A prominent and wealthy businessman, described as "a funder" of his industry, used his powerful and influential position in criminal ways, a court has heard.
Today, the businessman's trial began in the High Court at Auckland before a jury of nine women and three men, with Justice Geoffrey Venning presiding.
The man is accused of indecently assaulting young men at his Auckland home and later trying to bribe one in an effort to stop him giving evidence.
The Herald can also report for the first time the businessman is charged with indecently assaulting a third man, along with the allegations he rejects against two other complainants.
The businessman, who continues to enjoy interim name suppression, faces three charges for the sexual allegations from separate occasions in the early 2000s, 2008 and 2016.
He is further accused of twice attempting to pervert the course of justice in 2017 by trying to dissuade the 2016 complainant with payment of $15,000 and the offer of future work opportunities.
The rich-lister's manager, who has name suppression, is also on trial and jointly faces a charge of attempting to pervert the course of justice by trying to dissuade the same complainant.
Both men have pleaded not guilty to all the charges.
"This is a case about a wealthy, influential businessman and funder of [his industry] ... Who took advantage of others by using his powerful and influential position in criminal ways," Crown prosecutor Simon Foote QC told the jury.
"The core of the Crown case is simply a wealthy and influential man indecently assaults young men in his house."
Foote said the three complainants do not know each other but "there are noticeable similarities about what each of them have to say".
Justice Venning earlier told the jury a third defendant, a well-known entertainer, has already pleaded guilty to two charges of attempting to pervert the course of justice.
The entertainer, who has interim name suppression, is due to be sentenced next month.
Foote said the entertainer was part of the "most elaborate and fortunately unsuccessful" effort to dissuade the 2016 complainant, the first of the three alleged victims to talk to police about the businessman, from giving evidence.
The alleged plot occurred on the Gold Coast in May 2017 and involved the businessman allegedly recruiting two people who work in public relations to aid the attempt.

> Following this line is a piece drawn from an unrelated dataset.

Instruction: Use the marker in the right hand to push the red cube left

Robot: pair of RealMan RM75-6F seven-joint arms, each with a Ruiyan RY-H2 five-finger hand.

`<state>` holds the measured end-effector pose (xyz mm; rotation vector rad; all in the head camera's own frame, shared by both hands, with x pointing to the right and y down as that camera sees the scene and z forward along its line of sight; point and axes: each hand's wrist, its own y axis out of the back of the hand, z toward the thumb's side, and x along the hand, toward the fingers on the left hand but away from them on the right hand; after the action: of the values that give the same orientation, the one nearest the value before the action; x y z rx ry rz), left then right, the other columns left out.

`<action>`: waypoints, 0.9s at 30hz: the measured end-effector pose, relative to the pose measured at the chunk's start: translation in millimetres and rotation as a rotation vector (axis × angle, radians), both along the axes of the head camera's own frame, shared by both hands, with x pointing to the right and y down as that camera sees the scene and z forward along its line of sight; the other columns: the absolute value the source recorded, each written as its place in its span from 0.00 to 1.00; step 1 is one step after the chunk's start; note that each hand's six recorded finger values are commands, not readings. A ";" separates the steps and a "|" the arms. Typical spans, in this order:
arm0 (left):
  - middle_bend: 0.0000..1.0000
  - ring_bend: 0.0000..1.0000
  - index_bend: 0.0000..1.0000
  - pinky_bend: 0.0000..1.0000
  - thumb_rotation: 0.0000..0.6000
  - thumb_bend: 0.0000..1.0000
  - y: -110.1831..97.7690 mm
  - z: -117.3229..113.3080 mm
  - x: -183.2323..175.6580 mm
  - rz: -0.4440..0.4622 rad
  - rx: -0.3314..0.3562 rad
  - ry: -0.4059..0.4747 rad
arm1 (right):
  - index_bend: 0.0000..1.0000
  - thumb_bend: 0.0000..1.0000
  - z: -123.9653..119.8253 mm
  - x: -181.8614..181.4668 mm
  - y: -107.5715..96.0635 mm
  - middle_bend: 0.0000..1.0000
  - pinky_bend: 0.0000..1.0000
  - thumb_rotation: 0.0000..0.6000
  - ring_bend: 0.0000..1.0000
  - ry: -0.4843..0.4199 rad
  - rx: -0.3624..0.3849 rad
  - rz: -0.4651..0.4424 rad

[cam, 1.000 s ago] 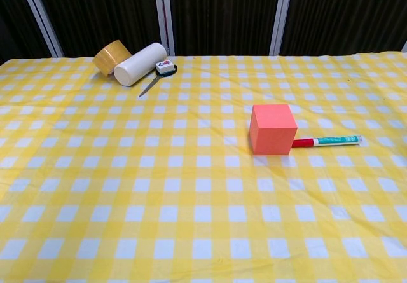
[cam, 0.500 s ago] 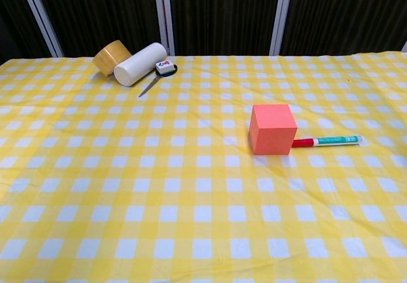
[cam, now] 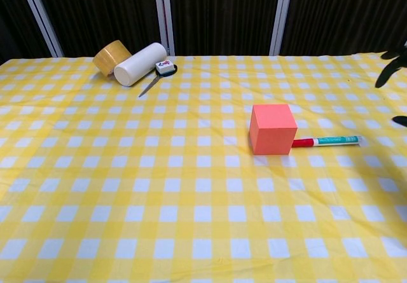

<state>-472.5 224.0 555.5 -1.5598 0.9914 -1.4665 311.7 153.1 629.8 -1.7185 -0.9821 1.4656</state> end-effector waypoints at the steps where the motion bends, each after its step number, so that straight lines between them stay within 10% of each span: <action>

"Their evidence is incriminating to them," Foote said of the PR experts.
However, the Solicitor-General has granted the duo immunity from prosecution in return for their evidence for the Crown, he explained.
"The Crown considers them guilty," Foote said.
The "instigators of this plot" were the businessman, his manager and the entertainer, he told the court.
Foote told the jury he will present evidence showing the businessman paid a total of $56,000 to the PR duo for their part in the alleged scheme, which involved a meeting at the five-star Palazzo Versace hotel and false promises of introductions to New York talent agents.
"The plan was clear to the conspirators, get rid of the complaint against [the businessman] by providing an attractive offer of work."
Within 24 hours of returning to Auckland from the Gold Coast, the two PR workers met with the businessman's manager at a central city bar.
The meeting was secretly recorded by one of the PR workers on their phone.
Foote said between the noise of the music and background noise the jury will hear the group discuss the events of the Gold Coast.
They also discuss what else they can offer the complainant to drop his allegations, the prosecutor added.
Critically for the Crown's case, Foote said, the group acknowledged what they are doing was a criminal offence and in fact named the offence as an obstruction of justice.
During an earlier "straightforward attempt to buy off" the same complainant in April 2017, Foote said the entertainer explained he could "fix the situation" with the businessman.
"He has enough money to buy people to survive," the entertainer told the complainant.
The businessman vehemently denies the allegations of corruption and claims the entertainer was offering the bribes on his own initiative.
The jury will be shown evidence of bank transfers, receipts and listen to secret recordings of conversations.
Justice Venning also told the jury they were sitting on a retrial after an earlier trial in the district court in March 2019 for the three defendants was aborted.
"For reasons it is unnecessary to go into, this trial was unable to be completed," he said.
The court heard the complainant who accuses the businessman of indecently assaulting him during the early 2000s came forward to police after reading media reports about the March 2019 trial.
The businessman was first charged with the alleged 2016 indecent assault in February 2017 and has been on bail for some three years.
He is represented by top Auckland defence lawyer David Jones QC, who told the jury reliability and credibility "is a big issue in this trial for many of the Crown witnesses".
"The thing about being a wealthy [man] is a lot of people are coming to you asking for money and a lot of people are going to be going away disappointed," Jones said in an opening statement.
He added "knowledge is critical in this case" and said his client had no clue about the attempts to dissuade the complainant.
"They are trying to paint him in a bad light so you will cut across the huge gaps in their evidence," Jones said of the Crown's case.
The businessman's manager is represented by Rachael Reed QC, who is expected to make an opening statement tomorrow.
The trial is expected to last about a month.